Fantastic that's really helpful


----------



## karma_llama (Jan 4, 2009)

i completely agree with zoo-man. As a first parrot i wouldnt recommend a Grey to be honest. They are hard work and need alot of time, patience and understanding. 

I would suggest your mum looks at Amazon parrots or any of the Poicephalus parrots (senegal, meyers, jardines etc).

For a first bird have you considered one of the many many Parakeets. They are much easier to care for, less prone to 'mood swings' but are just as rewarding and enjoyable as pets. Worth a thought.


----------



## Shellsfeathers&fur (Jan 18, 2009)

Our African Grey (as most are) is noisy so do bear this in mind!

How about a small "flock" of budgies or even cockatiels, although they do shriek? In fact having said that, all birds are noisy. Our budgies are in an indoor aviary and when the windows are open they can be heard a fair distance away.

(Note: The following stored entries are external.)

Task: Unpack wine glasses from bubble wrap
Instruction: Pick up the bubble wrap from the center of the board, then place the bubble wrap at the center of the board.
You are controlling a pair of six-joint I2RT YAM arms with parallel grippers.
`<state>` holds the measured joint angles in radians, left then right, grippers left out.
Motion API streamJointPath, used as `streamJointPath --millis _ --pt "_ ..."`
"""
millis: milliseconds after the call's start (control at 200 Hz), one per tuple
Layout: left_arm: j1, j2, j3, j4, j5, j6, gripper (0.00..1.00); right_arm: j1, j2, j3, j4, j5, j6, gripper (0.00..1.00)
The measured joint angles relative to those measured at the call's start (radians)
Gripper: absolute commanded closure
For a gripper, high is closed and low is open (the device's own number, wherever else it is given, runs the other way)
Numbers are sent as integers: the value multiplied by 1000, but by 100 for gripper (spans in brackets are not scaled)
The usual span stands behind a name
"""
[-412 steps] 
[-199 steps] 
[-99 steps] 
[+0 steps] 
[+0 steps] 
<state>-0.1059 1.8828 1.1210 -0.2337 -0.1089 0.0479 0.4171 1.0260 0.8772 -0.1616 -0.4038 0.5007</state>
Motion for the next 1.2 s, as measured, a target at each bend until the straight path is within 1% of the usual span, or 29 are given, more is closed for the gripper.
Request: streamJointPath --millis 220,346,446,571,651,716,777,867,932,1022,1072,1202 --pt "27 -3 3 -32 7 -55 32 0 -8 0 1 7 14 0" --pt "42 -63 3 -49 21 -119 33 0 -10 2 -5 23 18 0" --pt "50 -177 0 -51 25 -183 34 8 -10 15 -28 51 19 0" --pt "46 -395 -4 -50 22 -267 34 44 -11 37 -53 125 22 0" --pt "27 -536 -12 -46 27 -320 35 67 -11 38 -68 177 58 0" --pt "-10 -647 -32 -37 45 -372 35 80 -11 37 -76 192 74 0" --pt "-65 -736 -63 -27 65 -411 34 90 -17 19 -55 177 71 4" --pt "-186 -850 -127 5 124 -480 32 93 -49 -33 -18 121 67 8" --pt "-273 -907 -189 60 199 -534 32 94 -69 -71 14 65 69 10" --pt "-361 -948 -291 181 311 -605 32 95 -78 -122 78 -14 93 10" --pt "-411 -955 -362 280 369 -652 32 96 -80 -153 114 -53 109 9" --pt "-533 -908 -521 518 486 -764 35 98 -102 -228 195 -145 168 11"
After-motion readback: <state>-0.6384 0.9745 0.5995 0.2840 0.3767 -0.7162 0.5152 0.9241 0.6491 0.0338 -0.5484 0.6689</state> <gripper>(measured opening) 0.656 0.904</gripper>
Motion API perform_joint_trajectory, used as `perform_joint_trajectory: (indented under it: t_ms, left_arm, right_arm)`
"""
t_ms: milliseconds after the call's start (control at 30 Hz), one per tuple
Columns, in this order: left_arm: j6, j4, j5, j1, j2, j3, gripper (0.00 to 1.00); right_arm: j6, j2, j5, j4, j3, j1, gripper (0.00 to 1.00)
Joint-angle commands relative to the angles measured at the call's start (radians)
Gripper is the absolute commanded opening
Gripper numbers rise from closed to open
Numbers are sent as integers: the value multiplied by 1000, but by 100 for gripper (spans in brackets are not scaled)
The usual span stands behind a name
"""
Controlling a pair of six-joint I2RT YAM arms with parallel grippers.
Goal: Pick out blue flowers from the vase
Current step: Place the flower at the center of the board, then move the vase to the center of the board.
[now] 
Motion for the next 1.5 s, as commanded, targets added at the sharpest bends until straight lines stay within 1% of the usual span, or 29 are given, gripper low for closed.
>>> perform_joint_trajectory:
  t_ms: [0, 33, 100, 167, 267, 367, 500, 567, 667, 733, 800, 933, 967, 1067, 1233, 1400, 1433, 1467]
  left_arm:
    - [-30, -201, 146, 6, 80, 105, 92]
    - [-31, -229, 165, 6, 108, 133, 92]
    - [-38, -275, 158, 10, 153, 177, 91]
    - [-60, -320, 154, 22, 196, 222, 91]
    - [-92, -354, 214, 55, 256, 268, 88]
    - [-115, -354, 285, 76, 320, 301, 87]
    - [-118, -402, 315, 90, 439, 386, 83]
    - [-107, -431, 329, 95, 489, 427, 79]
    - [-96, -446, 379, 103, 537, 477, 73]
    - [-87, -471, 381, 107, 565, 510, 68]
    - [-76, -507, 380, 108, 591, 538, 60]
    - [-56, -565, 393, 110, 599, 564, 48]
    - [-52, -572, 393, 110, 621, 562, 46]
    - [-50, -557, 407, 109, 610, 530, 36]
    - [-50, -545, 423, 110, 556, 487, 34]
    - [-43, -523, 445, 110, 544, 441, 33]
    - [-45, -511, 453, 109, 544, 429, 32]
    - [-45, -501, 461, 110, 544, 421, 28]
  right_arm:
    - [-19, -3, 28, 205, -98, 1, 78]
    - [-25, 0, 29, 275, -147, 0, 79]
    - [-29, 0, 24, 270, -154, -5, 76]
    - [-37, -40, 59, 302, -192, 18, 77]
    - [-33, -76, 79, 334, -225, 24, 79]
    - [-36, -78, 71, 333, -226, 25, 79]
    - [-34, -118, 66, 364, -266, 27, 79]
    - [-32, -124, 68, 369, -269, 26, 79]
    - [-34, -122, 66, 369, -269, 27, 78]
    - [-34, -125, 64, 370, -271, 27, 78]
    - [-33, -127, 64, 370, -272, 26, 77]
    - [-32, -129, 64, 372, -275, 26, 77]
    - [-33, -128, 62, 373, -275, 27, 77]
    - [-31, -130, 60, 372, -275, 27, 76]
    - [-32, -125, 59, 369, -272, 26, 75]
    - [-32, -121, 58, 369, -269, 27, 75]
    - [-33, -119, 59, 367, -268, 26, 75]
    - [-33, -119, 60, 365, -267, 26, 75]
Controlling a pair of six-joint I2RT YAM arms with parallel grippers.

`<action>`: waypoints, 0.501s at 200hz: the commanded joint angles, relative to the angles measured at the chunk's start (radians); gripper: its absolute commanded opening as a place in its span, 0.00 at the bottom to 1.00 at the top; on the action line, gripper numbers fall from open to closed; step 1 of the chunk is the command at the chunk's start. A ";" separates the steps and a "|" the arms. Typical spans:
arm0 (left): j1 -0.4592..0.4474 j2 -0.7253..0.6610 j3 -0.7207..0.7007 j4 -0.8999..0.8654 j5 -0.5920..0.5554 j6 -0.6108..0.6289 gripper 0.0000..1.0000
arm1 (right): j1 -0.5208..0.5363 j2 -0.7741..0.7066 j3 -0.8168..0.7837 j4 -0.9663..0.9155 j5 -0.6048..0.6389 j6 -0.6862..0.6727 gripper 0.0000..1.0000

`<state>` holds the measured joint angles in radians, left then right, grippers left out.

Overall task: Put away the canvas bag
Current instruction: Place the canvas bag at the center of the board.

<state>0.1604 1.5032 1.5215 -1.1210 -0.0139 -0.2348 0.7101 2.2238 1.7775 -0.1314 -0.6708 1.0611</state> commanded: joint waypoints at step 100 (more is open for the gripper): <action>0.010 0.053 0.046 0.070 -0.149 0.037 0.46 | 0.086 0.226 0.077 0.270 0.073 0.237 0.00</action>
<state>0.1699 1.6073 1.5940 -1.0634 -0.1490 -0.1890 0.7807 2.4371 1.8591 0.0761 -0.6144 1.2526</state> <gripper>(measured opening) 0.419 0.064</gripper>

As others have said all birds need time spent with them - is your Mum about during the day?


----------



## Wolflore (Mar 3, 2010)

I'd say that if your heart (or your Mum's) is set on a Grey then that is what she should get. However, I would advise getting to know some bird people who have Greys and spending LOADS of time around them, especially for their dawn and dusk chorus! They can be loud. But birds raised in a calm, quiet household tend to grow in to quieter birds. Rescues have often been allowed to form behaviour and calls that you may not want to live with!! They live a long time too. Who's going to care for the bird when your Mum dies? Make sure she has a person willing to take it on and make sure it goes in her will. I've got a contact I will send you of a lady in America. She may also be worth having a chat with so that you can find a quality breeder as a lot of greys are bred like cattle!


----------



## Sarah-Jayne (Jul 4, 2007)

I have an African grey parrot and she is fantastic! I have had her since she was 12 weeks old and she is now almost 2 years old.

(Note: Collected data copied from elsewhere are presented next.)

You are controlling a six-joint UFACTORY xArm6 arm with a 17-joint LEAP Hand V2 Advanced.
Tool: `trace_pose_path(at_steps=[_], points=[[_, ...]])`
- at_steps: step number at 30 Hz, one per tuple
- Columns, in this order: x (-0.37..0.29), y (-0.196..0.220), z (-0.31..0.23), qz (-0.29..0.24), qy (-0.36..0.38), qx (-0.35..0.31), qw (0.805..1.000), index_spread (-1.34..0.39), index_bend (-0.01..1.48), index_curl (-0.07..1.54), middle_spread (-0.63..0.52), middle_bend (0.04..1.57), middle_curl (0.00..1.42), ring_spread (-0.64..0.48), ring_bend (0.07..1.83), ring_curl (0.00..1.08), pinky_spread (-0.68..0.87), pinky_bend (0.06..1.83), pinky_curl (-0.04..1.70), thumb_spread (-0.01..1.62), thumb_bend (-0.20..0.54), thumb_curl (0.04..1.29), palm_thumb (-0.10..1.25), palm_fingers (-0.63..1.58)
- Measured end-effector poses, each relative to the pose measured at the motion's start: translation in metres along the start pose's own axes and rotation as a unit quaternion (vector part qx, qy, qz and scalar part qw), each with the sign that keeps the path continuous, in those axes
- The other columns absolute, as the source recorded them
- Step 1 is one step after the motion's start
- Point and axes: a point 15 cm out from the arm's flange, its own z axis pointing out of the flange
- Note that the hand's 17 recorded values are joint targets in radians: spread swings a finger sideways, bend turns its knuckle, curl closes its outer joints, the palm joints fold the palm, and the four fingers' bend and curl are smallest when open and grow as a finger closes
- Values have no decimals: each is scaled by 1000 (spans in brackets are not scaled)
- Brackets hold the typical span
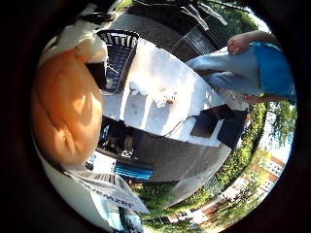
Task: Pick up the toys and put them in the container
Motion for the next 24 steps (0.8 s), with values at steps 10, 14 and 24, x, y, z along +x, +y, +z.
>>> trace_pose_path(at_steps=[10,14,24], points=[[-63,-139,87,-39,-31,7,999,-949,788,938,-191,1369,1062,-126,1548,882,133,1597,933,1143,-34,767,893,654],[-53,-172,144,-11,-9,3,1000,-898,790,996,-147,1277,979,-50,1460,797,174,1502,885,1176,-27,720,856,760],[-28,-178,226,-1,-6,-34,999,-556,456,820,-5,483,579,196,894,509,380,1112,682,1151,-32,609,796,-185]])
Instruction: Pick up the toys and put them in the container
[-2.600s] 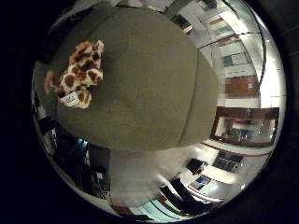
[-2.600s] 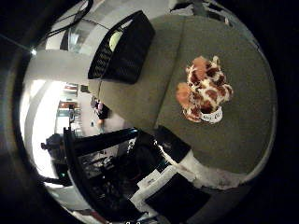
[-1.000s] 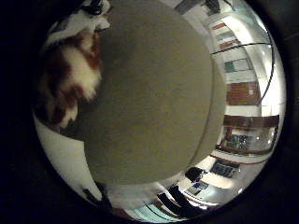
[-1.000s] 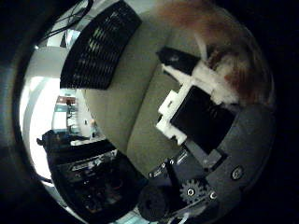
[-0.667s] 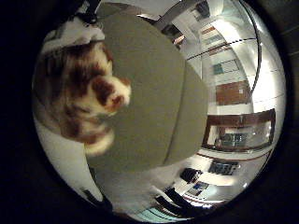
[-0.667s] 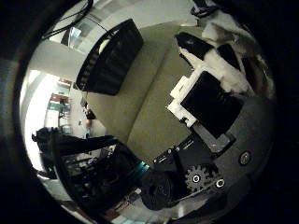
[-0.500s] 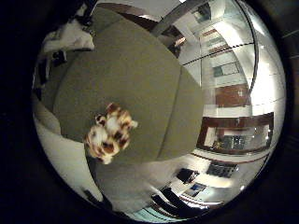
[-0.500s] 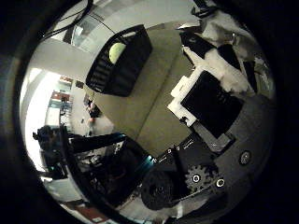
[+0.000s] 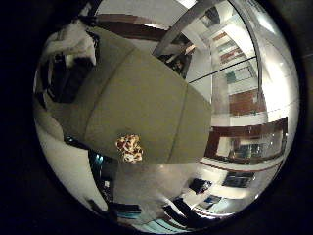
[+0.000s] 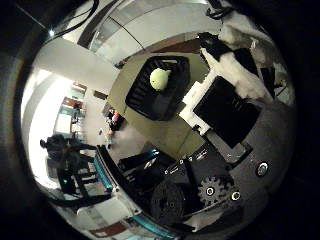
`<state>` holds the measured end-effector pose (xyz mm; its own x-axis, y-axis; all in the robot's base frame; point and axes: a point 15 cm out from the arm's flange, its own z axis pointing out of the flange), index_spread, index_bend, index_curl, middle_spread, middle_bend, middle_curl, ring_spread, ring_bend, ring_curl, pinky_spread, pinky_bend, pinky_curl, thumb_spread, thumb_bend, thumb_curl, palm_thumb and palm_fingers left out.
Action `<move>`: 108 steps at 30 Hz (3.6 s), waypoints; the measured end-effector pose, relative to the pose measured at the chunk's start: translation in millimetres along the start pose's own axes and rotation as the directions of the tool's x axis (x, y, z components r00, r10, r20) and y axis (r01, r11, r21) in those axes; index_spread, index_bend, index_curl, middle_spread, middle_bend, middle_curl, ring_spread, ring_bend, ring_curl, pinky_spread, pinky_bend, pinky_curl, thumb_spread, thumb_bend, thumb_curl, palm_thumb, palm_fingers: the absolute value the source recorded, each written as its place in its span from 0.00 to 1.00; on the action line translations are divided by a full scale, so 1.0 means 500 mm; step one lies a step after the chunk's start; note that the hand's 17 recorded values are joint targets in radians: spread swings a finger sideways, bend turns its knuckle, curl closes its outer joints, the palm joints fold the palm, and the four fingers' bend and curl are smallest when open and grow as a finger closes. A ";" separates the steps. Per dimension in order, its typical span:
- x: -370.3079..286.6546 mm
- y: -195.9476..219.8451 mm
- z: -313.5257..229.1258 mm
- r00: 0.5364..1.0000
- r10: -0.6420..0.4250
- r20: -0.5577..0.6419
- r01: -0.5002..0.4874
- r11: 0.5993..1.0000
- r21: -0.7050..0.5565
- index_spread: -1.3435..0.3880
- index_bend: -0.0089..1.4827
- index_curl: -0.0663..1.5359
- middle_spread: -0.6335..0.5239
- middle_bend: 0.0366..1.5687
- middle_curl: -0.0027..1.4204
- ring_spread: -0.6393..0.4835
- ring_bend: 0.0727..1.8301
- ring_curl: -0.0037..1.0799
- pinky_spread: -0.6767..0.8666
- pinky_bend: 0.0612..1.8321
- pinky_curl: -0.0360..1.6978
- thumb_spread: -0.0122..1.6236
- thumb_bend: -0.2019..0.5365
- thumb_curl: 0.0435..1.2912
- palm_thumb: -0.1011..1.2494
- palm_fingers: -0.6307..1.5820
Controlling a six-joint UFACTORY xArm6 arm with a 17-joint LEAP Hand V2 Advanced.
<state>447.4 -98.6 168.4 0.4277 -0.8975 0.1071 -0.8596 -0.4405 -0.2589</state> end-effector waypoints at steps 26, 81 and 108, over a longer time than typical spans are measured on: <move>0.139 0.247 0.282 0.988 0.130 0.085 -0.106 0.963 -0.247 0.56 0.27 0.32 0.52 0.30 0.25 0.72 0.32 0.27 0.76 0.48 0.18 0.67 0.24 0.28 0.54 0.34; 0.141 0.514 0.534 0.960 0.258 0.113 -0.205 0.915 -0.346 0.59 0.13 0.25 0.60 0.11 0.23 0.78 0.13 0.21 0.80 0.39 0.02 0.67 0.24 0.24 0.52 0.42; 0.144 0.541 0.562 0.961 0.260 0.090 -0.218 0.919 -0.327 0.50 0.38 0.47 0.31 0.53 0.50 0.31 0.55 0.49 0.21 0.70 0.15 0.64 0.25 0.26 0.67 0.84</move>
<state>324.2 -277.0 -163.5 0.2130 -0.9757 -0.0513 -0.9751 -0.2156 0.0527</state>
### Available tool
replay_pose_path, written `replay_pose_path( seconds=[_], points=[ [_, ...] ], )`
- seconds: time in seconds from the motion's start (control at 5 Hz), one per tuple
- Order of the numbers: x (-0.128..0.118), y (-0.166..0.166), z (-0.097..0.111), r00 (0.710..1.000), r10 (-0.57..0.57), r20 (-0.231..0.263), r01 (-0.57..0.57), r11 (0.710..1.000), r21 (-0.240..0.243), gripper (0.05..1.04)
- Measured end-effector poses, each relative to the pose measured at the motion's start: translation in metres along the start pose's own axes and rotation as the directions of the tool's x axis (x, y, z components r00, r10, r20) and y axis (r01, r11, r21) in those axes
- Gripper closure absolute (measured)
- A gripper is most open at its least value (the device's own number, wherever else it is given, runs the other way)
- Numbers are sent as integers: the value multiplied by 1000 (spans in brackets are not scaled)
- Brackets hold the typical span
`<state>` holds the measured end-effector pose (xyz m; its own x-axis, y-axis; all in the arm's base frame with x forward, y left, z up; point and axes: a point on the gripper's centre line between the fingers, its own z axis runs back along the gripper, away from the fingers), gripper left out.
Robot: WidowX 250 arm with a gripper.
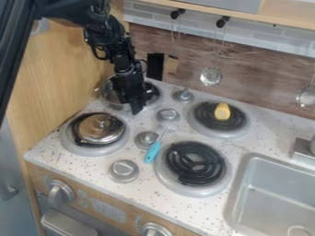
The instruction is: Move silver pot from top left burner to bottom right burner
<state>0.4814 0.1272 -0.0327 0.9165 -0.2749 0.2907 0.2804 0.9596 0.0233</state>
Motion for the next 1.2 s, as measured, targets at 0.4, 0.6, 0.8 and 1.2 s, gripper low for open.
replay_pose_path(
  seconds=[0.4,0.6,0.8,1.2],
  points=[
    [10,-20,14,995,-77,69,78,997,-11,1004],
    [27,-49,27,977,-185,107,187,982,-9,1022],
    [43,-93,36,948,-297,111,301,953,-22,1025],
    [24,-172,32,922,-376,-95,366,924,-107,1025]
  ],
)
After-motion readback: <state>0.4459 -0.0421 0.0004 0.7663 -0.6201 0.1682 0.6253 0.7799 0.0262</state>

She talks lots and makes lots of noises like the telephone etc but as a rule she isn't really that loud, she just likes to talk a lot.

She has been very easy to train, she steps up fine and will even poo on command lol

My African grey is definitely not hard work, she is very easy going and if for some reason I don't get the chance to let her out of her cage for a day she really doesn't care, not that I make a habit of that of course, but for example when I go away and I have someone look after her I don't let them get her out and she isn't bothered.

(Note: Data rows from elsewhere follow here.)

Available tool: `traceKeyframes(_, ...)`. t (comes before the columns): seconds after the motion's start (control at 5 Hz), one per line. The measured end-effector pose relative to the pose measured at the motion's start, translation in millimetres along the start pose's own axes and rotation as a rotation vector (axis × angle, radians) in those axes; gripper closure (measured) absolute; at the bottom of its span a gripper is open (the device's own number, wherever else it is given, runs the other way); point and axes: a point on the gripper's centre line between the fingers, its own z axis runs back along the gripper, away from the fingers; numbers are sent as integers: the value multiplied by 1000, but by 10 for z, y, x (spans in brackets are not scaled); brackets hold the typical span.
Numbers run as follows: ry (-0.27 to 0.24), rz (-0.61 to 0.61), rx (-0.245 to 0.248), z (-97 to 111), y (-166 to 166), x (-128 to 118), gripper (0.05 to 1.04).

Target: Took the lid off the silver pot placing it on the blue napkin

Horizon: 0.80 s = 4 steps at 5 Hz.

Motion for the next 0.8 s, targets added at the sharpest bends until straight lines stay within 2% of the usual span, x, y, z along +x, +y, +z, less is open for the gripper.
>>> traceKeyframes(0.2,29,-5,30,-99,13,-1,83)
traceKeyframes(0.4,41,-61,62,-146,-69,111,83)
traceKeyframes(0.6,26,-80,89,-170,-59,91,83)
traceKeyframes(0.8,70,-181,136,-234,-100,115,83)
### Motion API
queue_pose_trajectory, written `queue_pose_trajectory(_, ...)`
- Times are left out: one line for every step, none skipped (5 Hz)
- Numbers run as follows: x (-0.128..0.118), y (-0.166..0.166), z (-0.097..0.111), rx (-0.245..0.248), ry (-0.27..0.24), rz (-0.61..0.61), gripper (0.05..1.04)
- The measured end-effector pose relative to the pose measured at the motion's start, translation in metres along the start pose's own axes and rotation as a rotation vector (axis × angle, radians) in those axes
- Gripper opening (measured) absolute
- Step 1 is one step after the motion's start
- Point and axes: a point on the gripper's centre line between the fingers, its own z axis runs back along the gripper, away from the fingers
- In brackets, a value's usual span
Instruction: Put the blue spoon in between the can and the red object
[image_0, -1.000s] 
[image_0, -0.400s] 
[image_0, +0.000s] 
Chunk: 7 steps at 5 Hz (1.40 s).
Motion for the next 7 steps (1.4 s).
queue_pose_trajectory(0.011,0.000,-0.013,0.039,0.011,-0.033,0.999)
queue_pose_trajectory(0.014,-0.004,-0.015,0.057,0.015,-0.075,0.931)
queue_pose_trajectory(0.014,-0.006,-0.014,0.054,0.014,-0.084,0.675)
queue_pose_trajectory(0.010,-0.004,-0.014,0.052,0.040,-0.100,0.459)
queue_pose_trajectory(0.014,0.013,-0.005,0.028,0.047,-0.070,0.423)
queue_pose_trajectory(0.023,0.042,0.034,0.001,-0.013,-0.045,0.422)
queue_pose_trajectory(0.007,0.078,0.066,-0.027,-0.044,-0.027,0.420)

She absolutely loves me, doesn't mind other people too, she happily lets people give her a nice scratch through her cage, out of the cage is a different matter though, she only really likes me outside the cage, she will let my fiance handle her but he has to be careful lol

If your mum wants one she should go for it, they are great birds  find a good local breeder than hand rears them and go visit, that way when she buys a baby parrot she can visit it lots and bond whilst it is growing up


----------



## karma_llama (Jan 4, 2009)

Sarah-Jayne said:


> I have an African grey parrot and she is fantastic! I have had her since she was 12 weeks old and she is now almost 2 years old.


you are still in the baby stage. At around 3-4 years old they go through the parrot equivalent of adolescence and that is when all the problems start.
Our Grey was an adorable cuddly monster until about age 3 when he was a nightmare, would attack men on first sight, he'd bite, screech and generally misbehave. This went on for a year or so until he matured out the other side. He is now 9 years old and a lovely character again.

I'm yet to meet anyone whos baby parrot didnt go through 'the terrible teens' stage as it matured.


----------



## Sarah-Jayne (Jul 4, 2007)

She has her off days but apart from that she is fine, will have to wait and see what she is like in a years time!


----------



## Arcadiajohn (Jan 30, 2011)

For a first true parrot I always suggest the jardines. A nice plump bright green bird that can speak and is not inclined to bite or make too much noise.

Amazons could be great if they didn't have the ability to seemingly make your ears bleed!

Unfortunately houses are getting smaller and we all live packed together and noise is a real issue. I had a yellow napped macaw as a child as a personal pet, I couldn't consider having one now!

We had a hand reared meyers a few years ago and he could really belt it out also.

I'm afraid I've gone over to rare parrotlets now. All the fun of a parrot and just a sort of burbling noise that can't be heard with the bird room door shut. In fact my silver bills make more noise!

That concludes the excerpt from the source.